I think the Minister took to be from me a comment made by the hon. Member for Linlithgow (Mr. Dalyell) about the availability of records. I have not questioned the availability of records.

May I discourage the Minister from going wholly into defensive mode? He has suggested that there is a considerable area for speculation and disagreement.

The nub of my case is this. The paper "Points of Controversy" suggests that is so, but the text of the official report—which has, however, been slightly revised since it first appeared in Hansard in 1946—does not.

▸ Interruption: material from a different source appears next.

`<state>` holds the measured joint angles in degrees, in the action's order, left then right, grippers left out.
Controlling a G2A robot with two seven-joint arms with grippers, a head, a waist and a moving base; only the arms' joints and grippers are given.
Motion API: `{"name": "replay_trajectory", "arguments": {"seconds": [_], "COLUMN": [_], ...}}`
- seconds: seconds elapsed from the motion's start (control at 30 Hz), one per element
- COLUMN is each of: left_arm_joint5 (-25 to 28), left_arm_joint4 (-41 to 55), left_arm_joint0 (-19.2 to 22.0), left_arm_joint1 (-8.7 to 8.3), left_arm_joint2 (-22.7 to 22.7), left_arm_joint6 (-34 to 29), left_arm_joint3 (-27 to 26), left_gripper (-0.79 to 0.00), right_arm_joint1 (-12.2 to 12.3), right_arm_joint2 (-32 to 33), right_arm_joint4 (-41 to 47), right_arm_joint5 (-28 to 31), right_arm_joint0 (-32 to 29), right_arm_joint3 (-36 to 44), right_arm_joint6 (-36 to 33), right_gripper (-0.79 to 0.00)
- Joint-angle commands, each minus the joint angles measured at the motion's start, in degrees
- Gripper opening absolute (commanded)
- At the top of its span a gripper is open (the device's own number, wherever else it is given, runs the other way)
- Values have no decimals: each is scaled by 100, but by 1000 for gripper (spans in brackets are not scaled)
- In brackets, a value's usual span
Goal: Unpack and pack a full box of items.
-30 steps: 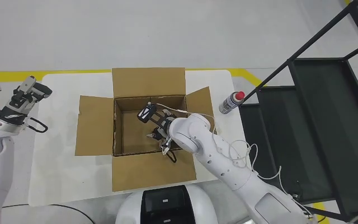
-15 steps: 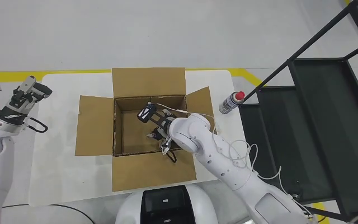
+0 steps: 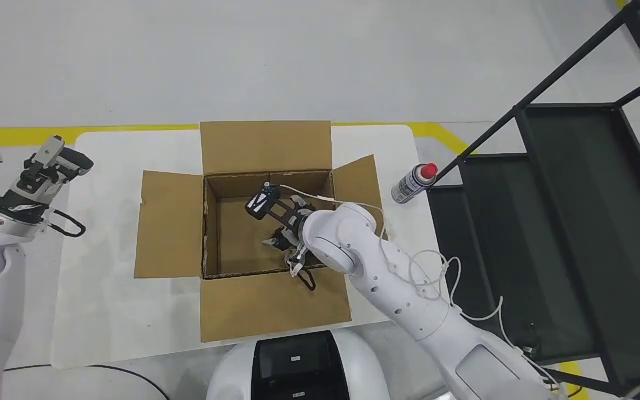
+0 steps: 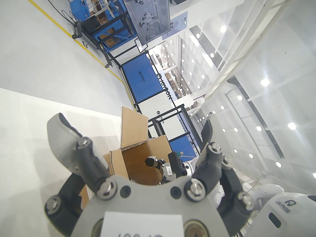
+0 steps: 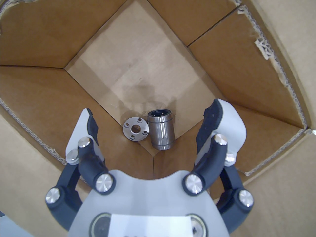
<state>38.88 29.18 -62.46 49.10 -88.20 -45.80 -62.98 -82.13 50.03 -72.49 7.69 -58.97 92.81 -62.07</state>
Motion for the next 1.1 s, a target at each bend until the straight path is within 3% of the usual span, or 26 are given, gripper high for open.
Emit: {"name": "replay_trajectory", "arguments": {"seconds": [0.0, 0.4, 0.8, 0.87, 1.07], "left_arm_joint5": [0, 0, 0, 0, 0], "left_arm_joint4": [0, 0, 0, 0, 0], "left_arm_joint0": [0, 0, 0, 0, 0], "left_arm_joint1": [0, 0, 0, 0, 0], "left_arm_joint2": [0, 0, 0, 0, 0], "left_arm_joint6": [0, 0, 0, 0, 0], "left_arm_joint3": [0, 0, 0, 0, 0], "left_gripper": [0, 0, 0, 0, 0], "right_arm_joint1": [3, -161, -301, -308, -281], "right_arm_joint2": [-18, -362, -682, -681, -570], "right_arm_joint4": [-15, 493, 359, 392, 525], "right_arm_joint5": [52, 372, 568, 605, 734], "right_arm_joint0": [-9, 769, 1230, 1245, 1222], "right_arm_joint3": [-47, -1296, -2462, -2535, -2235], "right_arm_joint6": [-26, -1020, -808, -771, -926], "right_gripper": [0, 0, 0, -132, -212]}}
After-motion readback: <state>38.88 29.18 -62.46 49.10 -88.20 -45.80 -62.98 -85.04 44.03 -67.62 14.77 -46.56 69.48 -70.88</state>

It would greatly help the families concerned if the area of disagreement, or the potential alternative explanation, were aired more clearly in the document.

Mr. Spellar

We are satisfied that there has been no cover-up of these tragic events, and that the MOD's interpretation is soundly based. We are satisfied that it is the most likely explanation. As I have said, however, it is a question of interpretation—as we accept, honest interpretation—of different views. The problem is that there is no new evidence on which we can draw to resolve the differences.

I feel that those who criticise the MOD's interpretation of events should themselves accept that our conclusions have been honestly drawn and rigorously researched. We argued it all through, and also looked at new information, which, in some instances, led to a slight modification of our conclusions.

We provided the right hon. Gentleman with a detailed and, perhaps, complicated account of the incident in July 1997, which we believe will interest other Members. I shall arrange for it to be placed in the Library. Members who read the record of the debate will gain an impression of its nature, and of the reasons for the position taken by the MOD and the naval historical branch: an honest position that has, I think, stood the test of time.

Question put and agreed to.

Adjourned accordingly at twelve minutes past Seven o ' clock.